Борис ответил не сразу.
— Не знаю, — медленно проговорил он наконец. — Не знаю.
6.
Он проснулся поздним утром, с ощущением ледяной опустошенности. Несколько минут он лежал с открытыми глазами, глядя в потолок и пытаясь сообразить, почему он чувствует себя таким потерянным. Может быть, потому, что Оля не придет ни сегодня, ни завтра? Она предупредила, что ей нужно уладить кое-какие личные дела… Возможно. Но не только поэтому.
Накинув халат, Борис поплелся в кухню. Он поставил чайник на плиту и направился в ванную…
Зазвонил телефон.
Этот самый обыкновенный, вовсе не редкостный звук заставил Бориса похолодеть, застыв на месте. Почему? Он не знал. Ему мог позвонить кто угодно — Оля, друзья, музыканты из «Эллингтона», да мало ли кто… Но он смотрел на телефон, как на затаившееся до поры враждебное существо, которое притворялось, а вот теперь начинает становиться собой, подлинным.

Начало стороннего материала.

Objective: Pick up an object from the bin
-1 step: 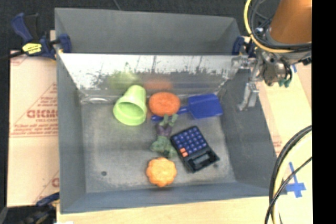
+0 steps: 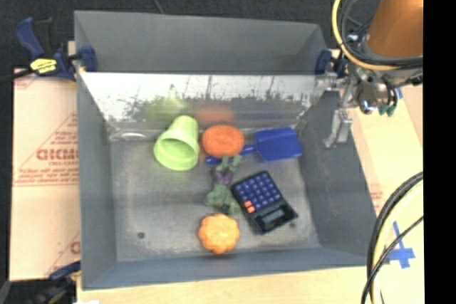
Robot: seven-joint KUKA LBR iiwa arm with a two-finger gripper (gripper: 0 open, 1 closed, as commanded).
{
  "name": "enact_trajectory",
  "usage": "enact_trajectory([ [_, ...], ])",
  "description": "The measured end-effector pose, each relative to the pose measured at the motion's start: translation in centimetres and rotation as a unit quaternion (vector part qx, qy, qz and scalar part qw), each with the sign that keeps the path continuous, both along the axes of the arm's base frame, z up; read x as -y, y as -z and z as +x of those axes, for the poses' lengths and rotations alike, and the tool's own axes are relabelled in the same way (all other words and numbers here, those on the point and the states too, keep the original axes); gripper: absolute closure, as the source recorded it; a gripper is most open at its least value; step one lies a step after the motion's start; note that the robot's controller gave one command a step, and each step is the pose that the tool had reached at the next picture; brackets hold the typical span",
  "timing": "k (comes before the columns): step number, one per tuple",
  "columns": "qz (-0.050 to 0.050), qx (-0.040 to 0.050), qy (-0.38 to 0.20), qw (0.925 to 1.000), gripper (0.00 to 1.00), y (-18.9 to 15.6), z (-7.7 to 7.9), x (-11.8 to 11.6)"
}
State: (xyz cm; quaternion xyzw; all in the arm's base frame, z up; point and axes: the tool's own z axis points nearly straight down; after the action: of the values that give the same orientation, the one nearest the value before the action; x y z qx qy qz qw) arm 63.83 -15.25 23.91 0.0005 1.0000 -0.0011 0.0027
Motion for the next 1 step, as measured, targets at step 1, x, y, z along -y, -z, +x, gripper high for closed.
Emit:
enact_trajectory([
  [1,-0.002,0.0025,-0.078,0.9969,0.00,5.91,-0.92,-0.82],
])
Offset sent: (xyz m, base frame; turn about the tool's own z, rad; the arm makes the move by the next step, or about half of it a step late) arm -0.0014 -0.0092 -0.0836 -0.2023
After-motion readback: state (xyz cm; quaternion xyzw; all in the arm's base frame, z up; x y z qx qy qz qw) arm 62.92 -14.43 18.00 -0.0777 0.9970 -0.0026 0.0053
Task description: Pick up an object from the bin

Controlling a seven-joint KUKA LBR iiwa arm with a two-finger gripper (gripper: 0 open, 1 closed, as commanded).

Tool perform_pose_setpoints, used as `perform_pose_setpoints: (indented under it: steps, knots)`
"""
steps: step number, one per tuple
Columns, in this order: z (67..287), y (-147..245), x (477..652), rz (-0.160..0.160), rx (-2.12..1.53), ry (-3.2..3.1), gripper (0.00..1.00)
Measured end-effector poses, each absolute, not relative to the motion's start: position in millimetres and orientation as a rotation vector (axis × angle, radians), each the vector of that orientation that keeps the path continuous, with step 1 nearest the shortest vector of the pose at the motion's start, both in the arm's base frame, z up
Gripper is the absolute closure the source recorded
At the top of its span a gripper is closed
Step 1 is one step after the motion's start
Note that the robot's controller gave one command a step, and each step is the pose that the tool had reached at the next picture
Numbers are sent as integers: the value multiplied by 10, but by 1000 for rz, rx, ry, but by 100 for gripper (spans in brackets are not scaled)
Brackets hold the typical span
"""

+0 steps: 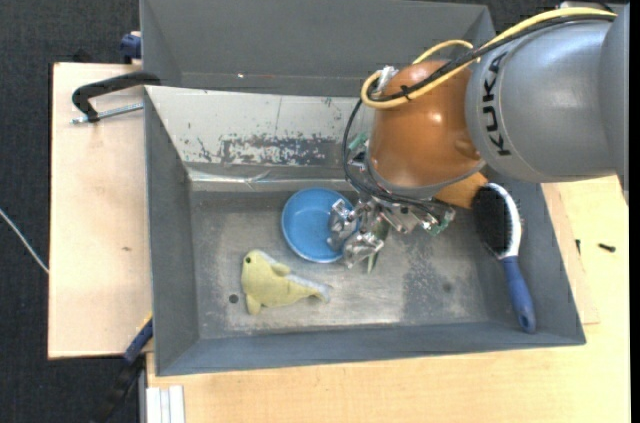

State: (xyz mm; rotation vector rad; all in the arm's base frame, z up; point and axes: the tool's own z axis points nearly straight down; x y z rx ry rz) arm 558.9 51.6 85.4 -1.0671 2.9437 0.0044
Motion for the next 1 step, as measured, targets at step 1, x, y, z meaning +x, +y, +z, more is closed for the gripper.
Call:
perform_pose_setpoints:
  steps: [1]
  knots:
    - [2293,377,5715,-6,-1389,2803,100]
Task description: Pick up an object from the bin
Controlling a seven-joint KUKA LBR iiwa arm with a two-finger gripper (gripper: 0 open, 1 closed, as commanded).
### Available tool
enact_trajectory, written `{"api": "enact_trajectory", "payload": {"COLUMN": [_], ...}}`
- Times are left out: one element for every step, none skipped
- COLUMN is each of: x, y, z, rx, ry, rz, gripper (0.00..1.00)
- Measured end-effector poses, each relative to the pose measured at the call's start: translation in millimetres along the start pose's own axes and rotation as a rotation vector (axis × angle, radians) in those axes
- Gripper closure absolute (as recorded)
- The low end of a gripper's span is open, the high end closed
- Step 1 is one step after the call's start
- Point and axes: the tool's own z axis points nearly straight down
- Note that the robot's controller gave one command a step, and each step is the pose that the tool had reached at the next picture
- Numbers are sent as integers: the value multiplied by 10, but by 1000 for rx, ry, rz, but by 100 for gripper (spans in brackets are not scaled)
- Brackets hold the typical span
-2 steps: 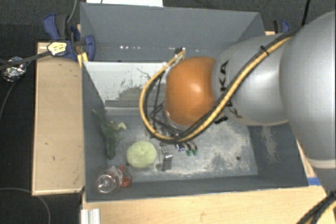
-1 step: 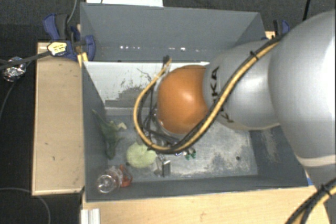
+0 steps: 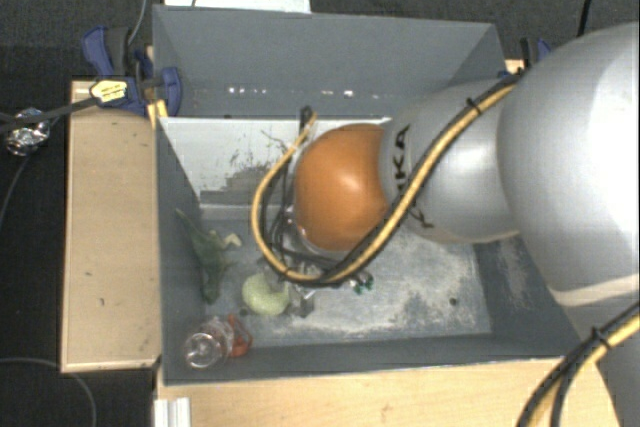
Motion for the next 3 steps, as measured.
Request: {"api": "enact_trajectory", "payload": {"x": [0, -2, -25], "y": [0, 9, -120], "z": [0, -63, -360], "rx": [0, -1, 3], "ry": [0, 7, -7], "rz": [2, 3, -82], "gripper": [100, 100, 100]}}
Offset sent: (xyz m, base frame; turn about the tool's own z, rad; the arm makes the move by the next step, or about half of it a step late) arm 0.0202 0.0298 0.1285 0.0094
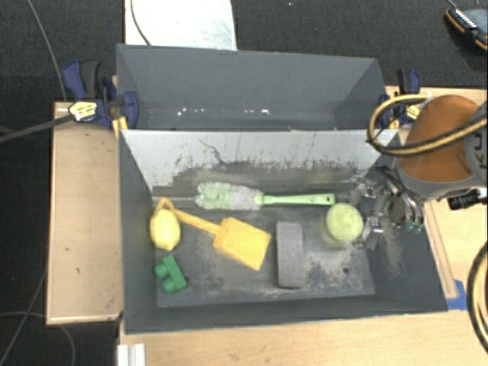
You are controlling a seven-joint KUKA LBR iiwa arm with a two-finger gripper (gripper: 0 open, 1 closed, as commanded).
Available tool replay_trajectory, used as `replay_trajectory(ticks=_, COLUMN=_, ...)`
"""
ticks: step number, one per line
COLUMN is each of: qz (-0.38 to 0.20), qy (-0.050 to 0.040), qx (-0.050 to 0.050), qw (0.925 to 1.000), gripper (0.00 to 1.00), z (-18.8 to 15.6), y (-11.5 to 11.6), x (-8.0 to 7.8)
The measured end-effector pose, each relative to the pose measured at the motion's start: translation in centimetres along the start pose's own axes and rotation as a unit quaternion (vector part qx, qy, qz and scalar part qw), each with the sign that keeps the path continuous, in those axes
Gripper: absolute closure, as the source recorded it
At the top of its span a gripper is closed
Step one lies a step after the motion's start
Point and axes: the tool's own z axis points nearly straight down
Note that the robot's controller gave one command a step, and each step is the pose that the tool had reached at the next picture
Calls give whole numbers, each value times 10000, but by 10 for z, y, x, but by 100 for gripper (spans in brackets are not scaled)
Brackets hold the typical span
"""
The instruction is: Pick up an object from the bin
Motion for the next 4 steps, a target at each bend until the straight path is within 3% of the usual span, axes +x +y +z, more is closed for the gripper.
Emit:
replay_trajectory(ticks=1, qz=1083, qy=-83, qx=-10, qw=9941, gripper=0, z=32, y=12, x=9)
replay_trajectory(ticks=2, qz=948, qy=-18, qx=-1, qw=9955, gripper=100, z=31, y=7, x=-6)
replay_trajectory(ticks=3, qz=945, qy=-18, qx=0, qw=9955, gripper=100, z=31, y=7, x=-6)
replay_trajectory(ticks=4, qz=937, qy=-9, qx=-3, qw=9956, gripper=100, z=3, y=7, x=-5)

Второй звонок прозвучал особенно громко в сгустившейся вдруг тишине.
Борис подошел и взял трубку.
— Слушаю.
— Я хотел бы поговорить с Борисом Багрянцевым, — послышался в ответ мягкий, интеллигентный, совершенно незнакомый голос.
— Слушаю, — повторил Борис.
— Доброе утро. Меня зовут Монк, Альберт Игнатьевич Монк.
— Мне это ни о чем…
— Да, да. Вы меня не знаете, но я знаю вас. Впрочем, мы встречались… В «Эллингтоне».
— Серебряный сфинкс? — вырвалось у Бориса.
— Гм… Да. Я хочу поговорить с вами…
— Так говорите.
— Не по телефону. Мое дело, гм… Чрезвычайно деликатного свойства. Как вы смотрите на то, чтобы нам встретиться и побеседовать?
Борис заколебался. Отказаться… А смысл? Так или иначе этот Монк, или кто он там есть, разыщет его. Зачем же откладывать, тянуть мучительную неизвестность?
— Когда и где?
— Если можно, сегодня. Скажем, часа через два, это вам будет удобно?
— Да, вполне.
— Вот и отлично… Приезжайте в кафе «Палома».
— Никогда не слышал о таком. Где это?
— Запишите адрес…
Записывая, Борис прикинул — далеко, на самой окраине города. Почему там?
Словно отвечая на этот невысказанный вопрос, Монк пояснил.
— Уединенное место, днем там почти никого не бывает. Побеседуем без помех. Так я вас жду?
— Я приеду.
— До свидания, Борис.
— До свидания, — запоздало сказал Борис коротким гудкам в трубке.
7.
Кафе «Палома» представляло собой новую, довольно безликую постройку. Когда Борис вошел в зал, он увидел там одного-единственного посетителя, которого не мог не узнать. Монк был одет точно так же, как и тогда в «Эллингтоне» (на лацкане поблескивал серебряный сфинкс), и так же лежала на стуле его старомодная шляпа. И как прежде, окутывала этого человека аура нездешнести, инопространственности, иновременности. Почему? Да, Монк довольно странно одевался, но среди знакомых Бориса попадались и куда более экстравагантные персонажи. Нет… Что-то другое.
Борис подошел к столику, сервированному на двоих, сел, повинуясь приглашающему жесту Монка.
— Итак, — сказал он.
Ответом ему был изучающий взгляд, от которого Борису стало не по себе… Но Монк неожиданно обезоруживающе улыбнулся.
— Я рад вас видеть, — просто произнес он.
— Отлично. Будем считать, и я тоже рад… Хотя я в этом не совсем уверен.
— Ваши сомнения понятны… Но уверяю вас, они недолговечны. Я намерен сделать вам предложение, и если вы его примете, не пожалеете… Хотите вина?
— Это и есть ваше предложение?
— Так налить вам?
— Нет, спасибо. Предпочитаю иметь ясную голову… Беседуя с вами.
— Что ж, разумно… А я выпью немного, если не возражаете.
Альберт Игнатьевич (раз уж он назвал себя так) налил в свой бокал сухого вина из стоявшей на столе бутылки, пригубил и сказал.